*WHAT TO PRODUCE:*
Reproduce the section of the listing that begins at the line containing "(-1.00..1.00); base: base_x" and finishes at the line containing "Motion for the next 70". Include both end lines and nothing beyond them.

*LISTED ENTRIES:*
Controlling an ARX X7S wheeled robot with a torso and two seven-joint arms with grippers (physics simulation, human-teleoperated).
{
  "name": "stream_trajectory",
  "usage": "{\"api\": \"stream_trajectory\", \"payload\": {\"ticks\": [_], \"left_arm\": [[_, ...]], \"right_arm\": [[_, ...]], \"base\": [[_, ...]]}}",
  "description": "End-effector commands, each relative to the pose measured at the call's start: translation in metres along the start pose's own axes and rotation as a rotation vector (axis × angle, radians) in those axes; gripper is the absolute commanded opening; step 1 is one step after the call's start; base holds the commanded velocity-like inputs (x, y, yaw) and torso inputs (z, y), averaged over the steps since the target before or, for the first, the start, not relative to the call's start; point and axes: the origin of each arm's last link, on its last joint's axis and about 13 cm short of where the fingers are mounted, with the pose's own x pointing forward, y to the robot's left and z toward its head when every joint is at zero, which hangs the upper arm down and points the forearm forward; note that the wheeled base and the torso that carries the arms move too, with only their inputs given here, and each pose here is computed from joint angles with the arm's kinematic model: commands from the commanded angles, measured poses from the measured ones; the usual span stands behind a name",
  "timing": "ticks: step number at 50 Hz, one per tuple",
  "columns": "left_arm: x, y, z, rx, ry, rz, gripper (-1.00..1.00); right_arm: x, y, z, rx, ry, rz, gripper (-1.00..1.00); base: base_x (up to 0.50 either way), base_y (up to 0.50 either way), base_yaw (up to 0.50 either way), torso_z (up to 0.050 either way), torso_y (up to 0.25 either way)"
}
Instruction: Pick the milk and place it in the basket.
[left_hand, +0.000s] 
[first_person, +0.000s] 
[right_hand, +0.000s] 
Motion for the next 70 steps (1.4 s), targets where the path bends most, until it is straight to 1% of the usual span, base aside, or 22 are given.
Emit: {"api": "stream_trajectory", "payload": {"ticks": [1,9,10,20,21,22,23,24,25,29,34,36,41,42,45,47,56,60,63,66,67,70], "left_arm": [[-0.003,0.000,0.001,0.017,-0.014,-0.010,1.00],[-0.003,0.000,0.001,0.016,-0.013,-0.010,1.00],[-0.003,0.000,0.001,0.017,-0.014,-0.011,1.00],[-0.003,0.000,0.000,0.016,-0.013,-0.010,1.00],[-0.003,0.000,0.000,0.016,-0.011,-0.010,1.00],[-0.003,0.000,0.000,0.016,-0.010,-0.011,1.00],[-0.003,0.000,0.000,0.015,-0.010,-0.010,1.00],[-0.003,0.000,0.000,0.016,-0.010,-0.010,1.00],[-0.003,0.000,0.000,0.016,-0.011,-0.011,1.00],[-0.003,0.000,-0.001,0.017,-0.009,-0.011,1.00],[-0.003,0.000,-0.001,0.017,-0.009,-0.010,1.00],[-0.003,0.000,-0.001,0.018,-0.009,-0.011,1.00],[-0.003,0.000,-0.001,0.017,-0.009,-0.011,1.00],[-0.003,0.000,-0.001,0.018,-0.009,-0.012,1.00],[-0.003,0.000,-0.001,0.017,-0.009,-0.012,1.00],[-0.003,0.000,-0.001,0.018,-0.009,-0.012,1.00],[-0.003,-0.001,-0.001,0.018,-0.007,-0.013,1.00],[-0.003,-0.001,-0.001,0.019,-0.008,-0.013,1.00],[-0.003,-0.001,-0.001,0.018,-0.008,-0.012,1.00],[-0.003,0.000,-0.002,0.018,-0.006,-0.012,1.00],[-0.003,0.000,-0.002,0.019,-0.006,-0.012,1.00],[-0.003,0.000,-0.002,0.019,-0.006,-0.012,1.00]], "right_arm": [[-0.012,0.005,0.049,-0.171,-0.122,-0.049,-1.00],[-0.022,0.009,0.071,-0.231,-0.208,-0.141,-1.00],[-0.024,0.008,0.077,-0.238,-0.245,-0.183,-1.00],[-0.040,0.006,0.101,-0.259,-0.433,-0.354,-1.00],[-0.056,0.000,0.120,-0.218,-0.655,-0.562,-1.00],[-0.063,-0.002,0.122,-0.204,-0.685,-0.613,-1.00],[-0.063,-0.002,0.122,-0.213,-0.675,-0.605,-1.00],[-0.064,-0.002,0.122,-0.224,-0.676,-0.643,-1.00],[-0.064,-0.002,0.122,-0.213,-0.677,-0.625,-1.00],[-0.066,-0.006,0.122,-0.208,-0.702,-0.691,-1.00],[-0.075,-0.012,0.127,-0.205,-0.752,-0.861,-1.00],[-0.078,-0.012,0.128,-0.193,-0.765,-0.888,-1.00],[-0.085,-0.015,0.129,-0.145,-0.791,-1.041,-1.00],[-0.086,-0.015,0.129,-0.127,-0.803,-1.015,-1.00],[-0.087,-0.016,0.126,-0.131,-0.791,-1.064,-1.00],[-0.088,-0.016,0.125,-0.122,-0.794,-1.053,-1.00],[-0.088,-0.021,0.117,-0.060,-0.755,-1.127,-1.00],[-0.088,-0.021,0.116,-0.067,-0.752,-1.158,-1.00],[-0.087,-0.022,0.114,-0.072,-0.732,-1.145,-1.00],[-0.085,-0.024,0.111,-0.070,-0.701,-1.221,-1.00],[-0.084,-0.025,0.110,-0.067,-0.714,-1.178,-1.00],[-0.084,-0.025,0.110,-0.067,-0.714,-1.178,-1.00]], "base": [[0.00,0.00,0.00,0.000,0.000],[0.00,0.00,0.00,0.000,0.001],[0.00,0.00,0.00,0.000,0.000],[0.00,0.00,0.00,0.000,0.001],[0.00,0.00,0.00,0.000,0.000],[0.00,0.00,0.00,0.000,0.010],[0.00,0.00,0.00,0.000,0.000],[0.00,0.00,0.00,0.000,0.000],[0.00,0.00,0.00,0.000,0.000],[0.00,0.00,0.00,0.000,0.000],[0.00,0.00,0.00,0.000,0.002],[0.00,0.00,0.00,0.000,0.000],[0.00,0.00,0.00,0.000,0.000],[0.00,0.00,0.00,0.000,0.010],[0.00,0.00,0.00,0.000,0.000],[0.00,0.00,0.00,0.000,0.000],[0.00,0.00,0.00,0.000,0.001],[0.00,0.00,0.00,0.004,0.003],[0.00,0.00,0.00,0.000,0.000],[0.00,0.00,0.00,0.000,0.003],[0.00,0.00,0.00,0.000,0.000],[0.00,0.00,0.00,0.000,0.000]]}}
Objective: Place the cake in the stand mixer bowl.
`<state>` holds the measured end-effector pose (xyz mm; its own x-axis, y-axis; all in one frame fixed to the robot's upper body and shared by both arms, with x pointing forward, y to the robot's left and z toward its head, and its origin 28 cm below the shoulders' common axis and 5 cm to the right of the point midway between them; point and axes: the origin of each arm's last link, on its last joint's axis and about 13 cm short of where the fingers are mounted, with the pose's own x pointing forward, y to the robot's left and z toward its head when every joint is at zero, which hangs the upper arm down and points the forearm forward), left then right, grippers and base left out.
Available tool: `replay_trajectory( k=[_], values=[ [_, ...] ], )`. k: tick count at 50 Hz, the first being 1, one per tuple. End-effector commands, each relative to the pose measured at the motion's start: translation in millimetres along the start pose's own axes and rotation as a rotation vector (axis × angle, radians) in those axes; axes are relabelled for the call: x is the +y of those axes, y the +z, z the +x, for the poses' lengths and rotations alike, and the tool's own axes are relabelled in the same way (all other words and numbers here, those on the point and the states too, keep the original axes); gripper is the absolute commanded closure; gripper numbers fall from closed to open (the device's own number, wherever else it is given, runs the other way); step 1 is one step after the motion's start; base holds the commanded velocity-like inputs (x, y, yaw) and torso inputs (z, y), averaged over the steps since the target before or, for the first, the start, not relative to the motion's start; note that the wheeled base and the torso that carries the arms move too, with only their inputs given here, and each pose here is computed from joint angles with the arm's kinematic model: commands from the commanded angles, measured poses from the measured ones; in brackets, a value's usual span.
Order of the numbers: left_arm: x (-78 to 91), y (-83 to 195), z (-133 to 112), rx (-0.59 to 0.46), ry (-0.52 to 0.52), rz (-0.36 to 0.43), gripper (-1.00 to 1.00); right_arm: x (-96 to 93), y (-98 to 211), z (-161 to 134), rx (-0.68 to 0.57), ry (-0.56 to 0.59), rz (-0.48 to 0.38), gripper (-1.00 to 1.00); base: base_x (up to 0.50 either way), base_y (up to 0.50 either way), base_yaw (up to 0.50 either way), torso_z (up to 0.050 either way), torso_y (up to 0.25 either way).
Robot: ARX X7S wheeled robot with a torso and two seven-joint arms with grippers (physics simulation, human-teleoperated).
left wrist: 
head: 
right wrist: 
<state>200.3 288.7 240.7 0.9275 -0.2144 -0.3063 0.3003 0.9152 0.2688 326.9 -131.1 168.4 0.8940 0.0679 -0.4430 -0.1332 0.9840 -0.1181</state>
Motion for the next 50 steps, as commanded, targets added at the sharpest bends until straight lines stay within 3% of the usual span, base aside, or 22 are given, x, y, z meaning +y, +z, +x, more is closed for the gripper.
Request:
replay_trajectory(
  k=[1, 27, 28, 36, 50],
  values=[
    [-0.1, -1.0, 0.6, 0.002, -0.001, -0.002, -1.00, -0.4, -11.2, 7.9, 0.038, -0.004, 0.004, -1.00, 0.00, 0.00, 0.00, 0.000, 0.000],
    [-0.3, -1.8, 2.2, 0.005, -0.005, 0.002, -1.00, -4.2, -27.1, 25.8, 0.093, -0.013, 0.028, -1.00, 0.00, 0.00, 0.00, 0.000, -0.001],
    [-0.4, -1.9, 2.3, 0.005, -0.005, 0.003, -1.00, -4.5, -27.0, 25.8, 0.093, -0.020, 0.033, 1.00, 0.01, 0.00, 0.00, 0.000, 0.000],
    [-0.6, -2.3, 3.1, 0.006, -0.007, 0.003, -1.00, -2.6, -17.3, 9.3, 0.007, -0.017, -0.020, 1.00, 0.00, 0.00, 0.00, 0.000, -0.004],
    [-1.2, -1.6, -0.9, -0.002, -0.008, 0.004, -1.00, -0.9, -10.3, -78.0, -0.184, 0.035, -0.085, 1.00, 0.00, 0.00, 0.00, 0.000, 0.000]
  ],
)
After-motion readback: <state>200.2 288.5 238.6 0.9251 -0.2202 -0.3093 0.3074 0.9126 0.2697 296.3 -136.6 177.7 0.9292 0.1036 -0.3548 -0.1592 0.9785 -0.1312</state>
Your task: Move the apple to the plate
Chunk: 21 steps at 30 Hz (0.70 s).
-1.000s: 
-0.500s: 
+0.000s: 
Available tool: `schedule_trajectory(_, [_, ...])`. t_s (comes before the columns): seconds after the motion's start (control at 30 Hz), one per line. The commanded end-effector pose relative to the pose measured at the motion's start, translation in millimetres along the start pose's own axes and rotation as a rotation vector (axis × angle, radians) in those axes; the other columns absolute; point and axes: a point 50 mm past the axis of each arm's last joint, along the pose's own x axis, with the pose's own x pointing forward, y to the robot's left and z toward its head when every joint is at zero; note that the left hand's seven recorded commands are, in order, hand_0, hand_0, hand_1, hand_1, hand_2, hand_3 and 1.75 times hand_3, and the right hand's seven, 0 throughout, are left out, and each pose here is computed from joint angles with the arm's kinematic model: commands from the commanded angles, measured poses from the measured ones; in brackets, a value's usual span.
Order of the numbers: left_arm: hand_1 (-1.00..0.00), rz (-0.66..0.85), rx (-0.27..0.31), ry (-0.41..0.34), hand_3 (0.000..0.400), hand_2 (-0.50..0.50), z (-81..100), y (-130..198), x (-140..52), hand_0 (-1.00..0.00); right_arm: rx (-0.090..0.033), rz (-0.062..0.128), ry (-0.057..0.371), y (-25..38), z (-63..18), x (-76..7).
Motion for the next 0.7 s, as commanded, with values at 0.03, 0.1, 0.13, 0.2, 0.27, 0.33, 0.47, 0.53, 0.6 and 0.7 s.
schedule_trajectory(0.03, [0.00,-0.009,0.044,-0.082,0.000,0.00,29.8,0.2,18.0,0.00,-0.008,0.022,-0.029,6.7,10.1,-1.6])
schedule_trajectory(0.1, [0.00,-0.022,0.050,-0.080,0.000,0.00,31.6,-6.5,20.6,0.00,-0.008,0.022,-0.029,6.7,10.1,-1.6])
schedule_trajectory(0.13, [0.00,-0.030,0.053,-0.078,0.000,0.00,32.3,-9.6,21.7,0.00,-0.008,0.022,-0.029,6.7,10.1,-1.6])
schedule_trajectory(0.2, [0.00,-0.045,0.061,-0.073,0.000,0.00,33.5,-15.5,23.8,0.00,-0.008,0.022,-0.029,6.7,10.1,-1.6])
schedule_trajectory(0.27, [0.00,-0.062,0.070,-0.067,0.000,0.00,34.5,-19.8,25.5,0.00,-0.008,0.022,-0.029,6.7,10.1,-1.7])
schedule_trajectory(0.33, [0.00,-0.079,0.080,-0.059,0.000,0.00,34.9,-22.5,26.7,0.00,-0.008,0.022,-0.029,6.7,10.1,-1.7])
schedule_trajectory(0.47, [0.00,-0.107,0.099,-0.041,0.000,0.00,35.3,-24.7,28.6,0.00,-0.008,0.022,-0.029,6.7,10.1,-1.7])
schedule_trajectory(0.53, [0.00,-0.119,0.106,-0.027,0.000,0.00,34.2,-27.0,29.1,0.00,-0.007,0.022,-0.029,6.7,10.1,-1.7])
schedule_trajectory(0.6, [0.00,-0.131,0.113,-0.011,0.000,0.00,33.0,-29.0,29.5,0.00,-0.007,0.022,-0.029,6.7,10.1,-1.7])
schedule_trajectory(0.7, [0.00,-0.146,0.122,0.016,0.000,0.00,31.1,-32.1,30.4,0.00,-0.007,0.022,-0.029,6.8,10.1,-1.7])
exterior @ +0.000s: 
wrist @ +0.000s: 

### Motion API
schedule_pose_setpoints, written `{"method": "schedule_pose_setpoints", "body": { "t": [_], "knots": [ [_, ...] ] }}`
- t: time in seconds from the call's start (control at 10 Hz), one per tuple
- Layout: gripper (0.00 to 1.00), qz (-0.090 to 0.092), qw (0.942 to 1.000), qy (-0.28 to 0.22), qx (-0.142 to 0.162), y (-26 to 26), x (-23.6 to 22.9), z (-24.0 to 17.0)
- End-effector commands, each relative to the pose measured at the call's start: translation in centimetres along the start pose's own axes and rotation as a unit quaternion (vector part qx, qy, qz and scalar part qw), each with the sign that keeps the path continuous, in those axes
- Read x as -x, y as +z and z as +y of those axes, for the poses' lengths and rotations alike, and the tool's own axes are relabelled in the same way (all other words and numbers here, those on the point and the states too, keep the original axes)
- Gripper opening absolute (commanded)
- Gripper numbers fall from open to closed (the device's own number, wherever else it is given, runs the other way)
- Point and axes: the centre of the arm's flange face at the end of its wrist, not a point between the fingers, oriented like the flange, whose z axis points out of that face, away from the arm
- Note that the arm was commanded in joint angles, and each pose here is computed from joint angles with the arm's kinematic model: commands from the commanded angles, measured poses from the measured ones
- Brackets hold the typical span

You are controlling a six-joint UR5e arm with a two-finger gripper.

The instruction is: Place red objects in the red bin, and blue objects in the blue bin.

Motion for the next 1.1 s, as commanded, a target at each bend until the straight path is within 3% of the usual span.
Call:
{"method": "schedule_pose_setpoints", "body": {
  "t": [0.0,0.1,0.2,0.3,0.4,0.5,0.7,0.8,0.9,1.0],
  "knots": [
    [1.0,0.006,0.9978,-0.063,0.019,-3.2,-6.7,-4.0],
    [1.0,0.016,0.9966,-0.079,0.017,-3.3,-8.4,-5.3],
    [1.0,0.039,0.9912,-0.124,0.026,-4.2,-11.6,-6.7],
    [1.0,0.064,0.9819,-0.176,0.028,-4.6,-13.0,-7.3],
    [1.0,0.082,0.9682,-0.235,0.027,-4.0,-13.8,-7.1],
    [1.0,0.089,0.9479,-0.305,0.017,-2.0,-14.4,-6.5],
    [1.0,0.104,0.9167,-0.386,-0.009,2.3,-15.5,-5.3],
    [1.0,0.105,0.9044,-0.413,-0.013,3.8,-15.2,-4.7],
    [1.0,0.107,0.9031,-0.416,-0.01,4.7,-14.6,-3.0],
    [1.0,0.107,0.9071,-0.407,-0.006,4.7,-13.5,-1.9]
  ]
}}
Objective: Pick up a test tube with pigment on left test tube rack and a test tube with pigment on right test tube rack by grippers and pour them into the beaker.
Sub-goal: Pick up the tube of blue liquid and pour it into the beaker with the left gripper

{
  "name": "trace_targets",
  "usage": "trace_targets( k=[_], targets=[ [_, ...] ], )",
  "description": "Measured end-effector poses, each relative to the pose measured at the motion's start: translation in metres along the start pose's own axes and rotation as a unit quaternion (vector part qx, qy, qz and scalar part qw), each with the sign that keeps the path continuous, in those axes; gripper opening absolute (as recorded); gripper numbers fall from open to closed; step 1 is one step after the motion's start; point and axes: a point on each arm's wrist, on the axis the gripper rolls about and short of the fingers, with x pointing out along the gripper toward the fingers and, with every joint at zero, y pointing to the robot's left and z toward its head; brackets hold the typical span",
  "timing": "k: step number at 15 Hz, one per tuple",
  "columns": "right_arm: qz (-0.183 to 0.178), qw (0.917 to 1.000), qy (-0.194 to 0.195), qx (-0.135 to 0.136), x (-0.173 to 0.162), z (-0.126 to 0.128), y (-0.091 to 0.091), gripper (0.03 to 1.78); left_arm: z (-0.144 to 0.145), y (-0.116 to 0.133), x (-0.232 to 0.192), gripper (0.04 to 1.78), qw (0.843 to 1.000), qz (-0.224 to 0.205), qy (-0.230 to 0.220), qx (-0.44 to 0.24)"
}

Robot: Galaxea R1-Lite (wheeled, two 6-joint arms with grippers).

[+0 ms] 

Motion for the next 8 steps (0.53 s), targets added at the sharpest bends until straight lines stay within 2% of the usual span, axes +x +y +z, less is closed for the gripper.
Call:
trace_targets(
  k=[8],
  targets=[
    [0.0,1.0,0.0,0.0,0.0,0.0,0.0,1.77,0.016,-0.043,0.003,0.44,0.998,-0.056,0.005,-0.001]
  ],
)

*RESULT FOR THIS EXERCISE:*
  "columns": "left_arm: x, y, z, rx, ry, rz, gripper (-1.00..1.00); right_arm: x, y, z, rx, ry, rz, gripper (-1.00..1.00); base: base_x (up to 0.50 either way), base_y (up to 0.50 either way), base_yaw (up to 0.50 either way), torso_z (up to 0.050 either way), torso_y (up to 0.25 either way)"
}
Instruction: Pick the milk and place it in the basket.
[left_hand, +0.000s] 
[first_person, +0.000s] 
[right_hand, +0.000s] 
Motion for the next 70 steps (1.4 s), targets where the path bends most, until it is straight to 1% of the usual span, base aside, or 22 are given.

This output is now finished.